*WHAT THE EXERCISE ASKS*: Read the data below line by line and copy each one with "camera" in it.

:: DATASET CONTENT ::

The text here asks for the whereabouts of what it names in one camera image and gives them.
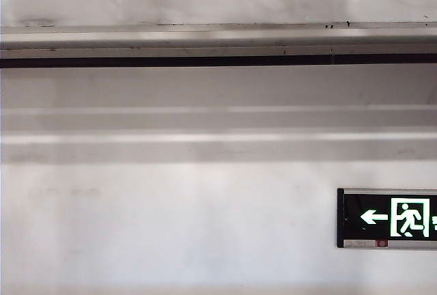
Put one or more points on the aluminium whiteboard tray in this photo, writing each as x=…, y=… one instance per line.
x=170, y=40

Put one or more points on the illuminated green exit sign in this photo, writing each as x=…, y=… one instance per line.
x=385, y=218

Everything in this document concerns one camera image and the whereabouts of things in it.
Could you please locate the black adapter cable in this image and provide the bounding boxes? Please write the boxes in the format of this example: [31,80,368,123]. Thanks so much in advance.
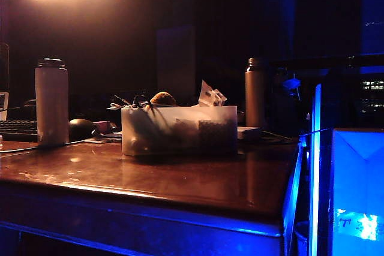
[260,129,298,144]

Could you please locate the blue lit box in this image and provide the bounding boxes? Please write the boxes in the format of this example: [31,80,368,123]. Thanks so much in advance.
[331,128,384,256]

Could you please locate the black keyboard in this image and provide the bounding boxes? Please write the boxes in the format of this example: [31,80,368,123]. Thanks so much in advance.
[0,119,38,143]

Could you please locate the translucent plastic box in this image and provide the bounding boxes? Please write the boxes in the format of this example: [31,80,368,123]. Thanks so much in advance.
[121,105,238,157]

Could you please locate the small pink block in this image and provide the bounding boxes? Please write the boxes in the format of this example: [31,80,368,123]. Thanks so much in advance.
[93,120,110,132]

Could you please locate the upright flat panel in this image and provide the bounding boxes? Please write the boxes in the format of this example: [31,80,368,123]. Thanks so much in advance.
[308,83,323,256]

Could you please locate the white charging cable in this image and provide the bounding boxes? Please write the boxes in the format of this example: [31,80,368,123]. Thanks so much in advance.
[107,102,151,111]

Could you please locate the crumpled paper receipts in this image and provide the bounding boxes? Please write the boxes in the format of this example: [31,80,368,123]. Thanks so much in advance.
[198,79,228,108]

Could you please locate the black zip tie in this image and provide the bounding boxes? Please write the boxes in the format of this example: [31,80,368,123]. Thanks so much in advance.
[133,94,169,128]

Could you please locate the dark perforated box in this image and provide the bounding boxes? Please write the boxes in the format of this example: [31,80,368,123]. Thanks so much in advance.
[198,119,238,153]

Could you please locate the white insulated bottle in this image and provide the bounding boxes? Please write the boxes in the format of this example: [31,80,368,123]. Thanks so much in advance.
[34,57,70,147]

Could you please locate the flat card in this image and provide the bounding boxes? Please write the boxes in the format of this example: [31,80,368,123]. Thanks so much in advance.
[84,135,122,144]

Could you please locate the dark brown metal bottle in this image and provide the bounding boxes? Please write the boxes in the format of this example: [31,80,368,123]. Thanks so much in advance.
[244,57,269,129]

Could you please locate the black computer mouse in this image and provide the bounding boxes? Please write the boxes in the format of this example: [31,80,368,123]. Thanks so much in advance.
[68,118,97,142]

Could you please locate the brown fuzzy kiwi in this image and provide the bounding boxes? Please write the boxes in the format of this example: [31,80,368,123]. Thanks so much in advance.
[149,91,178,107]

:::

*RESULT OF THIS TASK*:
The text here asks for the whereabouts of what it names in one camera image and gives them.
Everything in this document concerns one camera image and the whereabouts of things in it.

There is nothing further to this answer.